Grinding down employees or driving them out with long hours is increasingly considered backward leadership, which is why the Times story got the reaction it did. The rules are changing. “I want the company I’m dealing with to treat the human beings who work there with respect, not force them into a climate of fear,” wrote USA Today technology columnist Jefferson Graham.

Bezos’s and Carney’s protestations that the firm could not have gotten this far if it were that rough a place are not true. People are, unfortunately, remarkably reluctant to quit a job once they get enveloped within the group, even when it costs them precious time with family or friends or just recharging their batteries. And some people willingly trade those extra hours for stock options or accomplishments they can claim to get a better job elsewhere. Some of them get a heart attack in the bargain.

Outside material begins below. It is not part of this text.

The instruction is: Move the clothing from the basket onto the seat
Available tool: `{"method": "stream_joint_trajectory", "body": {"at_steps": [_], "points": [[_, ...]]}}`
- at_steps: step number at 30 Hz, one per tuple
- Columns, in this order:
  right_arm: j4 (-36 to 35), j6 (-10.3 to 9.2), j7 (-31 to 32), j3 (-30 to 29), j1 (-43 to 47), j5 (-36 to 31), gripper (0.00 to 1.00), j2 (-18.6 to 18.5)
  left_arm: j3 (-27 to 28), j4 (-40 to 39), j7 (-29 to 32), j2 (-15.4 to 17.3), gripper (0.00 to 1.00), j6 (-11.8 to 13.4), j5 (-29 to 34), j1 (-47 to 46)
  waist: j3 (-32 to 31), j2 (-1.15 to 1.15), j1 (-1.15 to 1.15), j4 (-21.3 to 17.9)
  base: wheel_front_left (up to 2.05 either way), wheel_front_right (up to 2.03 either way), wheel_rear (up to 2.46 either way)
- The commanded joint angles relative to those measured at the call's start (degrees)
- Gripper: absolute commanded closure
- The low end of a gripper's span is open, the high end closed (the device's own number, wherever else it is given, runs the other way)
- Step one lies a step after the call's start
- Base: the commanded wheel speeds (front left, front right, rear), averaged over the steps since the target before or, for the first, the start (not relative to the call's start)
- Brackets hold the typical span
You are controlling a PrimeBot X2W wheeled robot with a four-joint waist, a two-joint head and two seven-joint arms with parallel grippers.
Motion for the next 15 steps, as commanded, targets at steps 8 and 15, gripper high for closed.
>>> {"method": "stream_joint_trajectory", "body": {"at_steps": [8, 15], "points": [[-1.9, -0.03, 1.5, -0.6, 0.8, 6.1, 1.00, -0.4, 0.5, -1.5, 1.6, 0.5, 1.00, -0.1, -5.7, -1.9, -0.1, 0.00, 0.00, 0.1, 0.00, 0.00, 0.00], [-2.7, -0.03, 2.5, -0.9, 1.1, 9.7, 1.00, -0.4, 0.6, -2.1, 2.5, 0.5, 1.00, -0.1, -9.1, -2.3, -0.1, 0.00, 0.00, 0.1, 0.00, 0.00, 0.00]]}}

Because it all but invented online shopping and is, indeed, customer-obsessed, Amazon can get away longer with employment tactics that would put other firms in a tailspin. Its approach should not be held out as an example of how to manage people.

The most damning facts may be that Bezos’s publicly known comments on how much an employee should work slant toward the extremes. He is known for remarks such as, “You can work long, hard or smart, but at Amazon.com you can’t choose two out of three.” If he really wanted to rid the company of the dystopian reputation, the company would need leaked emails of Bezos throwing a fit against 85-hour workweeks. “These are people with lives here and, just as important, lives outside of work! It’s short-sighted and foolish,” said no Bezos memo of which we know. He'd need his hallmark slogan to be more like that of SAS Institute CEO Dr. Jim Goodnight: “After eight hours, you’re probably just adding bugs."

And when The New York Times or CBS This Morning calls, that kind of a chief executive, who like all CEOs is ultimately responsible for the organization’s culture, would make himself available and field whatever questions he must to make it clear he is empathetic and truly has “zero tolerance” for leaders who are not. Otherwise, the “optics” of leaking an internal denial while sending a former political spin man out to face the cameras gives the impression that the Times described an Amazon that may not be the experience of all employees, but one that is, unfortunately, far too common and not that far afield of what the boss intended.